Coal miners from West Virginia – whom locals have lovingly dubbed the “West Virginia Boys” – moved a mountain in just three days to reopen a 2.7-mile stretch of Highway 64 between Bat Cave and Chimney Rock washed away by Helene.

Chimney Rock residents who fled the hurricane one month ago will now be able to return home for the first time within a few days, months earlier than they expected.

“The river swallowed the road, so I haven’t been home since the hurricane,” Robin Phillips, 49, told The Post.

“The West Virginia boys have moved the mountains. All of the roads were just gone, until now. It’s nothing short of miraculous.

“I haven’t been to my house since the flood but I know very soon I’ll be able to. Without their help, who knows, it would be months before I could access our house.”

Phillips and her husband also run a campground in Chimney Rock, she said. They have not been able to assess the state of their business since the hurricane came through.

“For a small community like ours without many residents, that could easily get overlooked, it’s unreal what they’re doing,” she said of the miners’ effort.

The Post previously spoke to “sole survivors” from Chimney Rock, who expected to spend a year on the open road until road access to their home was restored.

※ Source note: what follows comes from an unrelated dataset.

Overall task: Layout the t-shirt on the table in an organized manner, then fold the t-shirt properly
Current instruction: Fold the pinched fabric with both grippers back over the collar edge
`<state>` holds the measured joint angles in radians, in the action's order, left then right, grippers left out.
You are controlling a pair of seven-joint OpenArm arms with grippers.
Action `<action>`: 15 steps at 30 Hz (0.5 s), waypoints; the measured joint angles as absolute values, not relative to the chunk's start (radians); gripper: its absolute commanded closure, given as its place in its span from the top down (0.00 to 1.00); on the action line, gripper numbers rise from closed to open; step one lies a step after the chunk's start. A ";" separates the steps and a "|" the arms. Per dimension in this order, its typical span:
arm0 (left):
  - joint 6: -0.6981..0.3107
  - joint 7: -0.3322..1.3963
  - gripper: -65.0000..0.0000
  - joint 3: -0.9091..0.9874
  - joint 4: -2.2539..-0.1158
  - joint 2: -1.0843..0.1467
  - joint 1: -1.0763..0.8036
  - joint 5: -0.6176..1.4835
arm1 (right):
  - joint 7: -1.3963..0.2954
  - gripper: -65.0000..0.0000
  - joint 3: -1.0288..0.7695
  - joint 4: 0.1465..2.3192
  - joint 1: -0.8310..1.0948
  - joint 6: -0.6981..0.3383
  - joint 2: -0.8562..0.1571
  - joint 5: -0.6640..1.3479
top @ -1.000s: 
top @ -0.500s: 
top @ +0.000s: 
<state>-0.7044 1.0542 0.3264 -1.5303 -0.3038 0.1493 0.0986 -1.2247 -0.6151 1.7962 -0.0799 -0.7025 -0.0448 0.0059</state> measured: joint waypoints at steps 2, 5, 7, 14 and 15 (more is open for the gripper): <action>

On Friday, The Post watched while the miners balanced a bulldozer and two excavators on the banks of the newly-widened Broad River to shift the final 20-ton granite boulder into place to restore access between the two towns.

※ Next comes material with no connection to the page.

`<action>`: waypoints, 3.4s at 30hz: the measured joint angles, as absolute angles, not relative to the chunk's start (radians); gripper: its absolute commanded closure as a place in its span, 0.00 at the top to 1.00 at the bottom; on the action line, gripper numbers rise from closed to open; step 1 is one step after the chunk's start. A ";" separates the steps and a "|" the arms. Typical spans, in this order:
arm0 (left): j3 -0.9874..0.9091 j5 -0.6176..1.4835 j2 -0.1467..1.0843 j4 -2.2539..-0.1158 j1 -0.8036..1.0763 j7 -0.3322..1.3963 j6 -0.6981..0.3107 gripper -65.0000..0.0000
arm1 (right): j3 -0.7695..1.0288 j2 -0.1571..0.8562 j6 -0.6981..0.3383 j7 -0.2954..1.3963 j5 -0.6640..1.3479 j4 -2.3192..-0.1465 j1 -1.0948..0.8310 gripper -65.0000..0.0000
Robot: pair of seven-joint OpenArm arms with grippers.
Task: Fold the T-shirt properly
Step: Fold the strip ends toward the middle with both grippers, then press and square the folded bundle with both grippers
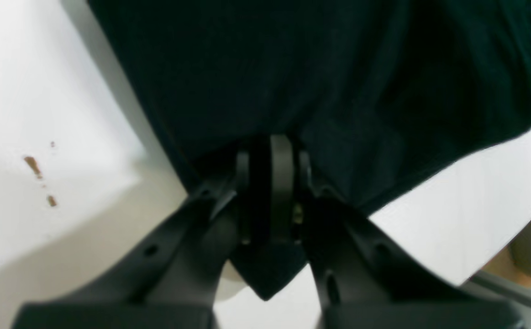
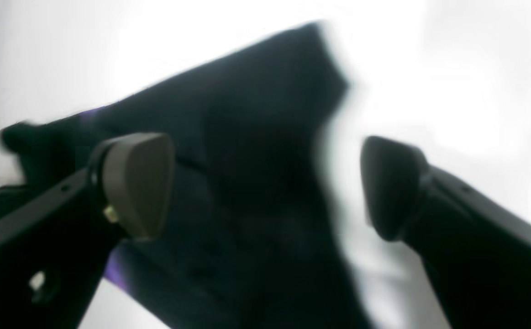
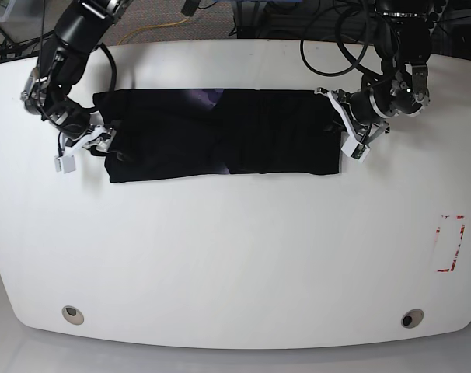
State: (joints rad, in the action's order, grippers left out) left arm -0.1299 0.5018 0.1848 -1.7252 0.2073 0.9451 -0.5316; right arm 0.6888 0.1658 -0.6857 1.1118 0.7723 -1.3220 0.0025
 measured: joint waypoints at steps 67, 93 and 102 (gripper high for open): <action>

The miners, who were all volunteering their time, were too sheepish about building a highway without legal permission to speak on the record.

Officials from the Federal Emergency Management Agency (FEMA), North Carolina Department of Transportation and the local Sheriff’s office all visited the site but turned a blind eye to the unsanctioned build.

Logan Campbell, 37, a volunteer from Mississippi, said the miners embodied the American spirit.

“To see this many wonderful men, women, all races, different political views, none of that matters at all in these situations,” he told The Post.

Logan Campbell, 37, a volunteer from Mississippi, said the miners embodied the American spirit.

“Weak people don’t show up for s–t like this, and if they do they don’t last long.

“It’s such a heartwarming thing to see amidst all the heartbreak.

“It gives you so much hope for the American we all want to believe in and the America we want our children to experience.”

Campbell and his friend Dan Lewis, 41, have been sleeping in tents for the past 17 days volunteering for the residents in the hardest hit towns.

“Different road crews came in and said ‘it’s not doable, the people who live between Bat Cave and Chimney Rock will be trapped in all winter,” said Lewis, who traveled to North Carolina from Oklahoma.

“The DOT (North Carolina Department of Transportation) said ‘yeah, we’ll send some engineers down here and assess the situation.’

“Then the West Virginia boys came in and said, ‘We’ll have this road punched in in about three days.’ No s–t,” he recalled.